进一步结合未审批建设类型及空间分布特征可以发现,其形成与城市产业发展、居住空间需求及城市扩展过程密切相关[10]。结合2018~2019年苏州市城市发展背景,这一机制呈现出较为清晰的空间逻辑。在产业发展方面,2018年苏州市高新技术产业投资占比达到40.5%,电子信息、装备制造及生物医药等产业持续集聚,在土地资源约束条件下,部分企业通过厂区加建或屋顶扩建等方式增加生产空间,由此形成以工业园区和产业集聚区为主的厂区类未审批建设。在居住空间方面,2018年居民人均可支配收入增长8.4%,但住房价格持续上涨,一些早期建成的居住区出现通过屋顶加建或附属结构扩建来增加居住空间的现象。例如苏州工业园区日兴花园等老旧社区存在一定规模的私搭乱建,仅该小区违章搭建面积达到4400 m2,住宅类未审批建设在早期建成区呈现出集中分布特征。在城乡空间结构方面,2018~2019年苏州市持续推进土地利用规划调整,姑苏区部分城中村在规划过渡阶段因产权关系复杂、管理主体多元等因素,成为未审批建设的高发区域。与仅关注技术验证的研究相比,本研究将遥感监测结果与城市产业发展、居住压力以及城乡空间结构变化等背景因素相结合,对不同功能区未审批建设的空间成因进行了综合解释,从而拓展了无人机遥感在城市建设活动研究中的应用视角。
5.2.2. 技术适用边界与潜在挑战
尽管无人机遥感在未审批建设监测中表现出较高的识别精度和较好的数据获取效率,但其应用效果在不同城市环境中仍可能受到地形条件、建筑形态以及气候因素的影响,因此存在一定的适用边界。地形条件对无人机影像获取与三维模型重建具有一定影响。本研究区位于长江三角洲平原地区,地形相对平坦,有利于稳定获取高质量影像数据。然而在山地或丘陵城市中,地形起伏可能导致影像视角变化较大,从而影响DSM重建精度,并可能增加建筑高度变化识别的不确定性[11]。此外,山体遮挡也可能造成部分区域影像缺失,降低变化检测的完整性。其次,城市建筑密度对变化识别效果具有重要影响。在建筑密集的中心城区,高层建筑之间容易产生阴影和遮挡效应,屋顶结构复杂,也可能增加影像解译难度,从而影响DSM差值分析的准确性。相较而言,建筑密度较低的工业园区或郊区区域通常具有更清晰的建筑结构特征,更有利于识别新增建筑变化。

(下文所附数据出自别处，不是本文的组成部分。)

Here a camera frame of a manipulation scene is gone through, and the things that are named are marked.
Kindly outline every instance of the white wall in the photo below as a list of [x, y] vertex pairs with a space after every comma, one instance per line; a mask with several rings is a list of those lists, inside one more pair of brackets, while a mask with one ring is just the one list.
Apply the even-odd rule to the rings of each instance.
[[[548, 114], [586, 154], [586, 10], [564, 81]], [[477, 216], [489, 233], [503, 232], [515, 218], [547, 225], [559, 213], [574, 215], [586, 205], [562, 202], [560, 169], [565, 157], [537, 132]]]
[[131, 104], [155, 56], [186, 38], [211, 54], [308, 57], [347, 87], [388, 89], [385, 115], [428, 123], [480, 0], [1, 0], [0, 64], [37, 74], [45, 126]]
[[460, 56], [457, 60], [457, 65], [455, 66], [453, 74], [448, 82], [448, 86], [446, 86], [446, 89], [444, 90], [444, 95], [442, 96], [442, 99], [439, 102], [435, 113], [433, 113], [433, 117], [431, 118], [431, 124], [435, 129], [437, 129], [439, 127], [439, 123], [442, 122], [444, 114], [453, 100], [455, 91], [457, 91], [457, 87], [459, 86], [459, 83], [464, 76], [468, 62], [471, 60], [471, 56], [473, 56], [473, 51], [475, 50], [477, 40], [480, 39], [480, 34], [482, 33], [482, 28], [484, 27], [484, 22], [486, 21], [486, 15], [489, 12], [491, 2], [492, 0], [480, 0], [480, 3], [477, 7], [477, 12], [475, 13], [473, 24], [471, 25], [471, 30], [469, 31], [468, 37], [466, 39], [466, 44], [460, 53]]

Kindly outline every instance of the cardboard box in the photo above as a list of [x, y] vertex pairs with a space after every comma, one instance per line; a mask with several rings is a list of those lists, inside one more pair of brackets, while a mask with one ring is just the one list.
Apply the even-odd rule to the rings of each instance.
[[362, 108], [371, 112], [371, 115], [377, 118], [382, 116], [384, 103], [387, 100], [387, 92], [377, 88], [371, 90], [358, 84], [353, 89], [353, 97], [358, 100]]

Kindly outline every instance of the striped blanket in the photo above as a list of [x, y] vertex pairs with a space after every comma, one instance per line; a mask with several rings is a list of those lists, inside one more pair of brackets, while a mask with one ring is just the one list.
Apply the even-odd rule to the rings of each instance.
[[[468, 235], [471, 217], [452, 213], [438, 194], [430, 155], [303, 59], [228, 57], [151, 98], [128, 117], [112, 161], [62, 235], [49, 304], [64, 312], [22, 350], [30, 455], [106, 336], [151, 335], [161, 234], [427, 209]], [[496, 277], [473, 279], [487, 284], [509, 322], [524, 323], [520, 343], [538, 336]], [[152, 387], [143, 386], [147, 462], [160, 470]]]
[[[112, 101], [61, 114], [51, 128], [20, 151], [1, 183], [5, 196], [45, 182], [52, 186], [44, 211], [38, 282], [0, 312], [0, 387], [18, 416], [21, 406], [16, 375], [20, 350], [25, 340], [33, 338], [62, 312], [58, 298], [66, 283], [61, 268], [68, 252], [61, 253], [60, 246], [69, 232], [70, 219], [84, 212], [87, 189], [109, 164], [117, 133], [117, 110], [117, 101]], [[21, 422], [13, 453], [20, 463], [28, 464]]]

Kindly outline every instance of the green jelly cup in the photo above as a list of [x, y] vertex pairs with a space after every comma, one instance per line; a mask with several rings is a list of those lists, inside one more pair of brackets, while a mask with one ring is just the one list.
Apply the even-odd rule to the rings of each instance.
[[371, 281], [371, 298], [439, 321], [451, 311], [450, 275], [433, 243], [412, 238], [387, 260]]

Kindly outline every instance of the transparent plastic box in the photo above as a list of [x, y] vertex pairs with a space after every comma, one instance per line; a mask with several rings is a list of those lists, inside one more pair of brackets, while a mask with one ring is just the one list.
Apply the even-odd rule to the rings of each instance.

气候条件和植被覆盖状况也会对监测效果产生影响。在植被覆盖较高的区域,植被生长或季节性变化可能导致DSM高程信息发生变化,从而对建筑变化识别产生干扰[12]。此外,多云或降雨天气会影响无人机影像获取质量,限制数据获取频率。在气候条件复杂或云量较多的地区,仅依赖光学遥感数据进行监测可能存在一定局限[13]。
此外,在实际应用过程中,变化检测结果的最终判定仍需要一定程度的人工解译,以区分合法建设活动与未审批建设,这在一定程度上限制了监测效率。未来研究可结合深度学习方法开展建筑变化自动识别研究,并通过融合多源遥感数据提高复杂城市环境中的建筑变化识别能力,从而进一步提升未审批建设监测的自动化程度与适用范围。
总体而言,本研究提出的无人机遥感未审批建设监测方法在建筑高度变化识别与多期影像变化分析方面具有较好的应用潜力,同时也需要在不同城市环境条件下进一步验证其适用性。